- Exercise prompt -
Below are some records. Retype exactly the lines from the one containing "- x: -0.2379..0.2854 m" through the one containing "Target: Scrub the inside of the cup", both included, skipping every picture.

- Items listed in a dataset -
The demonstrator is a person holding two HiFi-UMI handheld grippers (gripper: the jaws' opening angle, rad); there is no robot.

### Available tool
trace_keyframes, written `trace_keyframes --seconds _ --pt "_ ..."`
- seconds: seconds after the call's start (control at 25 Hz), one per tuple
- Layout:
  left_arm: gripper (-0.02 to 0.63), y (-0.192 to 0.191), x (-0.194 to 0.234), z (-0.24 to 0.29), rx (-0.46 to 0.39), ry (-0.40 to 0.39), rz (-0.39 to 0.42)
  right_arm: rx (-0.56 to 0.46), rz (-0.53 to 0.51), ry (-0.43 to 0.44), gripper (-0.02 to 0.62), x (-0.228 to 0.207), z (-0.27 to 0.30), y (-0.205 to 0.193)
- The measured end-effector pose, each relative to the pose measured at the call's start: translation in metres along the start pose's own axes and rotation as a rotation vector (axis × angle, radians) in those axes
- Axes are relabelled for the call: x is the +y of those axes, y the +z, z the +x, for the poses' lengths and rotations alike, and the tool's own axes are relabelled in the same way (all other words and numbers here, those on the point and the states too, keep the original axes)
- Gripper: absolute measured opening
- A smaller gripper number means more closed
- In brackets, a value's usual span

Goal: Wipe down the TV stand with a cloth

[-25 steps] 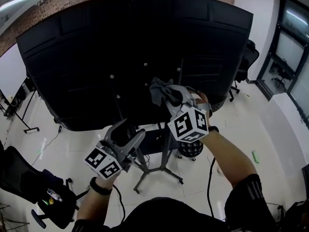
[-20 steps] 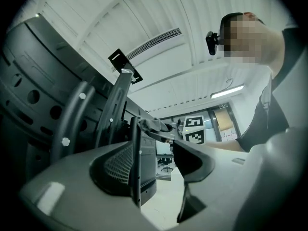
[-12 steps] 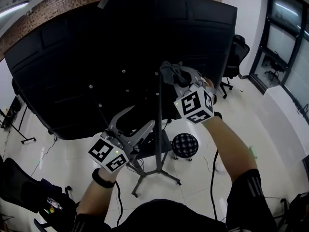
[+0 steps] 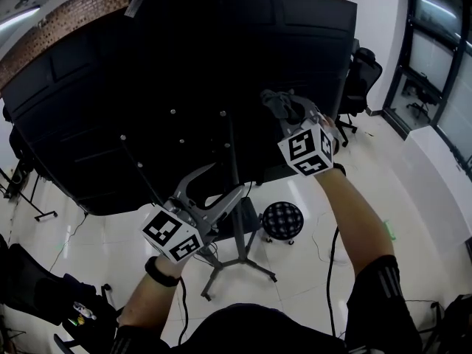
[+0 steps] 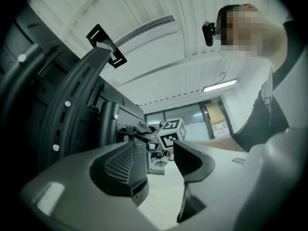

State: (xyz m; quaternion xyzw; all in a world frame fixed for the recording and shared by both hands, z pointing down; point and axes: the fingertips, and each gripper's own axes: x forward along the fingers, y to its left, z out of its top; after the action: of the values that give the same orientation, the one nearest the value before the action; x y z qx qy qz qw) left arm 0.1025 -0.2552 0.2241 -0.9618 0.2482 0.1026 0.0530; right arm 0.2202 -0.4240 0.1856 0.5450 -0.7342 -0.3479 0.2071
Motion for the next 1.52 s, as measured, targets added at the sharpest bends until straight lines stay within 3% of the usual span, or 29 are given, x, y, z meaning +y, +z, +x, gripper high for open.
trace_keyframes --seconds 0.36,0.64,0.8,0.92,1.12,1.52 --pt "0.282 -0.011 -0.006 0.017 0.015 -0.01 -0.01 0.025 0.056 -0.068 0.028 -0.034 -0.014 -0.028" --pt "0.282 -0.016 0.001 0.008 0.018 0.022 -0.019 -0.161 0.063 0.103 0.028 0.041 -0.021 0.027" --pt "0.284 -0.018 0.001 0.002 0.022 0.043 -0.02 -0.168 0.072 0.188 0.028 0.081 -0.005 0.029" --pt "0.282 -0.019 0.003 -0.004 0.031 0.062 -0.019 -0.149 0.09 0.204 0.028 0.09 0.004 0.019" --pt "0.282 -0.025 0.007 -0.007 0.041 0.083 -0.019 -0.134 0.074 0.175 0.026 0.078 0.004 -0.001" --pt "0.282 -0.036 0.003 0.006 0.049 0.087 -0.034 -0.034 0.107 0.047 0.026 0.005 -0.012 -0.067"
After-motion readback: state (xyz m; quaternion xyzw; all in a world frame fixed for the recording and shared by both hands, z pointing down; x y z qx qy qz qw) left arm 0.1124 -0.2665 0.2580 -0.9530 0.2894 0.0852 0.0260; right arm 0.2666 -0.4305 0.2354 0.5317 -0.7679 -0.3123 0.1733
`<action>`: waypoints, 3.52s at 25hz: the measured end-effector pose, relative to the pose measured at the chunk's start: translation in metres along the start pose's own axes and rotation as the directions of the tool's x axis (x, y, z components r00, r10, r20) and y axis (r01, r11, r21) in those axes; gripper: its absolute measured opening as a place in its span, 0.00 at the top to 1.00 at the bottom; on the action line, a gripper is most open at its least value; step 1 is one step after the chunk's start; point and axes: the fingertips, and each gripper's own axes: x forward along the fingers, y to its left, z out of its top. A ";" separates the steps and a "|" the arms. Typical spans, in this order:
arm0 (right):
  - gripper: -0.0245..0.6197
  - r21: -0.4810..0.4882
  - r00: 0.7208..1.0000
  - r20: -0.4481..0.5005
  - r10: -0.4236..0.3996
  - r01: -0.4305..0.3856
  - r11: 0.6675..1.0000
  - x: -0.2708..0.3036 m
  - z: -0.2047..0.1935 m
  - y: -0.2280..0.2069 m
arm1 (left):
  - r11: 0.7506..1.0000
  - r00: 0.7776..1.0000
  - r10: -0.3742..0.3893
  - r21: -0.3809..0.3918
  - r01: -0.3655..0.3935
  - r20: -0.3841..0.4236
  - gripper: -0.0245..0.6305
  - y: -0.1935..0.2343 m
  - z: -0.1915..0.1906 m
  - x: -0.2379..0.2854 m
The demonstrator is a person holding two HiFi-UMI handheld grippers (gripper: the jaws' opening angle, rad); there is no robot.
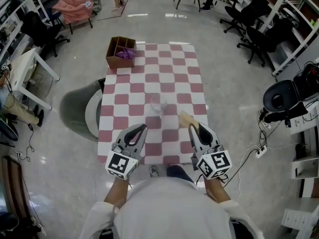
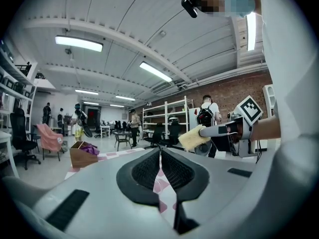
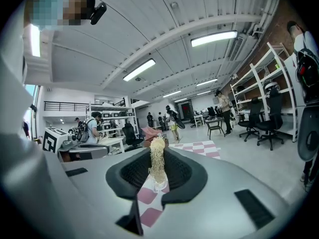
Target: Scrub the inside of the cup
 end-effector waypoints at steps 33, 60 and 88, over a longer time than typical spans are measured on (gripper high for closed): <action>0.83 0.003 0.996 -0.048 0.081 -0.081 0.997 0.057 -0.004 -0.047 | 0.996 0.998 -0.060 0.065 0.059 0.015 0.62 0.025 -0.014 0.090; 0.83 0.023 0.993 -0.105 0.063 -0.060 0.998 0.071 -0.019 -0.055 | 0.969 0.968 -0.224 0.084 0.233 -0.110 0.39 0.067 -0.096 0.111; 0.83 0.020 0.984 -0.179 0.019 -0.015 1.000 0.081 -0.033 -0.082 | 0.942 0.926 -0.326 0.014 0.335 -0.189 0.39 0.056 -0.157 0.158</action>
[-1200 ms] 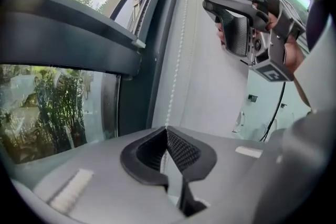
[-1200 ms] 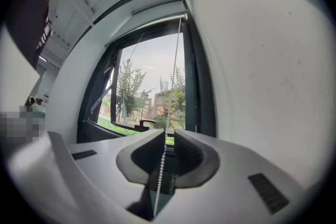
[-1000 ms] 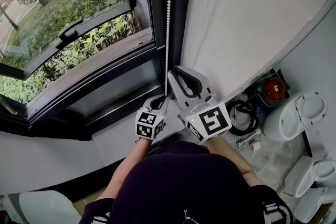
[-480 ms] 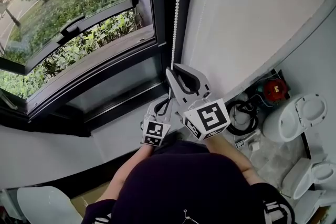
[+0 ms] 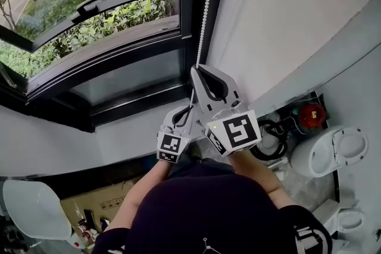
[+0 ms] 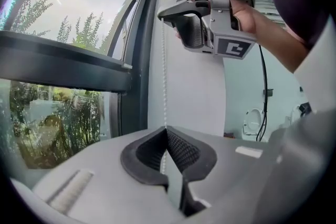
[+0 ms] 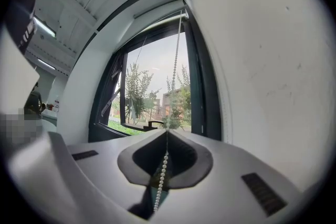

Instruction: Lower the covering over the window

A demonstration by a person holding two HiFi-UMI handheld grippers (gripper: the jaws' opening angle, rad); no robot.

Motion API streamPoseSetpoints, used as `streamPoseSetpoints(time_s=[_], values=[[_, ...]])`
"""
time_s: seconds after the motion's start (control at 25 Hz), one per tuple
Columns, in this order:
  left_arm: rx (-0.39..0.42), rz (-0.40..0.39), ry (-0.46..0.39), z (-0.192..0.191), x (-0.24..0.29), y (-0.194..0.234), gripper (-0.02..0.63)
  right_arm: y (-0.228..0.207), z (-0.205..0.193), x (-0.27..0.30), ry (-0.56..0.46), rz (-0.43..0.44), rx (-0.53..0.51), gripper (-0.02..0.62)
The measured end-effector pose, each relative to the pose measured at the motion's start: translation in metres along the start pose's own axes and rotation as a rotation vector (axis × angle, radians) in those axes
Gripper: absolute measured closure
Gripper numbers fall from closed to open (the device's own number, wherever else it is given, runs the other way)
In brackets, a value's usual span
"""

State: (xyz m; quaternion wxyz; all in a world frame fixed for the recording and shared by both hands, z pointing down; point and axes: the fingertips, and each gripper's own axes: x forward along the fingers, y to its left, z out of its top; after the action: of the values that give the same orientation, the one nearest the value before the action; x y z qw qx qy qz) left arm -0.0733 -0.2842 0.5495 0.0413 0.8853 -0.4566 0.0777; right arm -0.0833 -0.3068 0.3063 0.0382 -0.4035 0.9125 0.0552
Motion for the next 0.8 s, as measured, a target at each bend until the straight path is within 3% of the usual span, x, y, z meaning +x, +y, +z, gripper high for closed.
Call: streamPoseSetpoints(time_s=[0.36, 0.68, 0.8], values=[[-0.032, 0.057, -0.019, -0.002, -0.022, -0.030, 0.594, 0.015, 0.007, -0.028, -0.011, 0.010, -0.001, 0.581], [-0.004, 0.029, -0.016, -0.001, -0.061, -0.064, 0.594, 0.043, 0.020, -0.065, 0.004, -0.027, -0.052, 0.581], [-0.020, 0.021, 0.018, -0.017, -0.075, -0.078, 0.594, 0.060, 0.009, -0.077, 0.048, -0.024, -0.038, 0.583]])
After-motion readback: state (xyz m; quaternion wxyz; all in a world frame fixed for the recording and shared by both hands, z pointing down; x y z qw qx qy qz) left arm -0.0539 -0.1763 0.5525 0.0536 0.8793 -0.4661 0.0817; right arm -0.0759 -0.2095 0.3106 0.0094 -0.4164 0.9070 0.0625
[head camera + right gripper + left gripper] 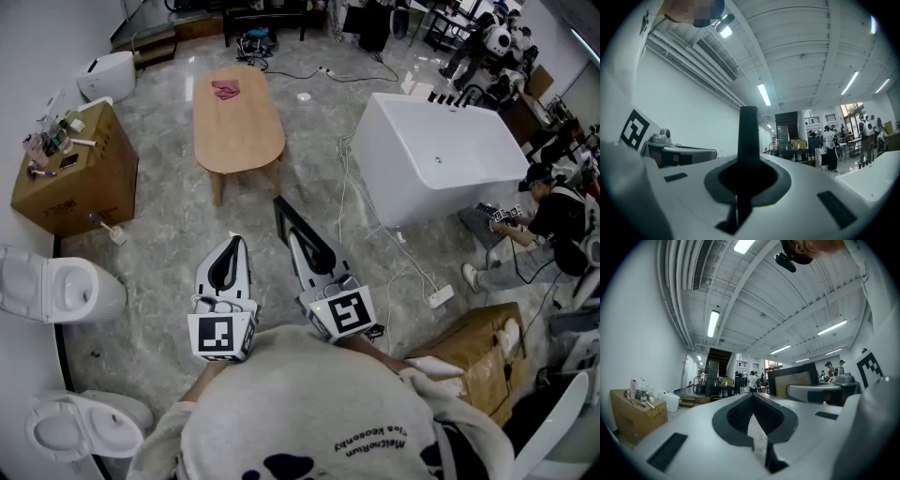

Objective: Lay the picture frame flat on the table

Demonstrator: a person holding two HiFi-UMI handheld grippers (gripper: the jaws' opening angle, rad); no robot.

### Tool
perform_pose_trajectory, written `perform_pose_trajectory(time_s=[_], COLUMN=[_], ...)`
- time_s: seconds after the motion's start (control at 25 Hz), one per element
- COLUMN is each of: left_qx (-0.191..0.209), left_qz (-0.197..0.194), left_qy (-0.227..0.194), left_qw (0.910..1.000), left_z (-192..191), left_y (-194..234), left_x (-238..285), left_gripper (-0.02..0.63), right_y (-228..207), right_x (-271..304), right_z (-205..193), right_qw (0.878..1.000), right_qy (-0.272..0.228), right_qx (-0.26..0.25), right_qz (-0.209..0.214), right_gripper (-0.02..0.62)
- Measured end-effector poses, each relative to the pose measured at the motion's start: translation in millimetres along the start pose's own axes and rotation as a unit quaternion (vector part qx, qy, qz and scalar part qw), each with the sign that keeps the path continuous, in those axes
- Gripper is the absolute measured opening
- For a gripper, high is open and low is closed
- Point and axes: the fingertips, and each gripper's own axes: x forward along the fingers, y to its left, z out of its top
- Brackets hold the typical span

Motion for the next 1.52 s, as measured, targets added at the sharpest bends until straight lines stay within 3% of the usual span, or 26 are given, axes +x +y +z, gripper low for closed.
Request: perform_pose_trajectory(time_s=[0.48,0.96,1.24,1.52], left_qx=[-0.01,-0.025,-0.033,-0.032], left_qz=[-0.026,-0.022,-0.01,0.008], left_qy=[0.007,0.025,0.03,0.025], left_qw=[0.9996,0.9991,0.9989,0.9991], left_z=[-11,-33,-43,-42], left_y=[22,61,83,103], left_x=[1,13,61,137], left_gripper=[0.008,0.008,0.008,0.008], right_y=[11,6,-18,-84], right_x=[20,41,88,151], right_z=[-19,-43,-62,-66], right_qw=[0.999,0.998,0.998,0.998], right_qy=[0.017,0.038,0.047,0.042], right_qx=[0.027,0.03,0.041,0.046], right_qz=[-0.014,-0.032,-0.013,0.001], right_gripper=[0.018,0.018,0.018,0.018])
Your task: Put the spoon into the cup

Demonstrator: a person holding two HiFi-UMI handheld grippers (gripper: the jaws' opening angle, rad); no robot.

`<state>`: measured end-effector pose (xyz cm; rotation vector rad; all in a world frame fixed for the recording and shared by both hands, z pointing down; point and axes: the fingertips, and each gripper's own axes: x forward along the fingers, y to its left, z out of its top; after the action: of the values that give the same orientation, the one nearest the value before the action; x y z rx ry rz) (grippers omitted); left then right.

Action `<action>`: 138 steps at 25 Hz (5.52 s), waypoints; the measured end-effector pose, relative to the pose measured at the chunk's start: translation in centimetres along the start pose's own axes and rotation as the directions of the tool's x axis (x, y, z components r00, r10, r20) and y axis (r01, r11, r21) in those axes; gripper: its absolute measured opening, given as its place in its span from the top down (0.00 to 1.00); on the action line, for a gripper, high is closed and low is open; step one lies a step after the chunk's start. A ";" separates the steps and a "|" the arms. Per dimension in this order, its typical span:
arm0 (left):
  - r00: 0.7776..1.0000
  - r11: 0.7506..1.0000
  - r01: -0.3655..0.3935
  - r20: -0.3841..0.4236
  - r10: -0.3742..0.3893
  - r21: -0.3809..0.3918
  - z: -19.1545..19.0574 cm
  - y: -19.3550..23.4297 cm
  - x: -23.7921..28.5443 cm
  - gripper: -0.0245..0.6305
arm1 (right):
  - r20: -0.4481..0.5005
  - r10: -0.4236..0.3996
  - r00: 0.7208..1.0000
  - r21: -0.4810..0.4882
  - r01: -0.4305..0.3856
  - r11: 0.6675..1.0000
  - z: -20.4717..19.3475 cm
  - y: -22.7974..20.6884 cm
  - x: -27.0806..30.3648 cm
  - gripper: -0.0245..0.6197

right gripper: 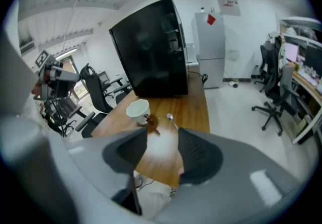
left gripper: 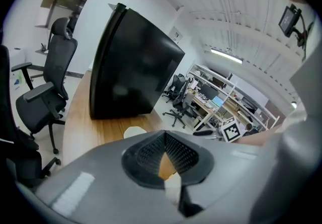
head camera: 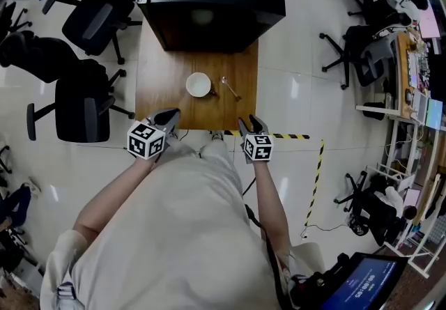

- Written response -
  - x: -0.2379..0.2854 m
The demonstrator is a person holding two HiFi-UMI handheld grippers (gripper: the jaws' opening angle, rad); there is no robot.
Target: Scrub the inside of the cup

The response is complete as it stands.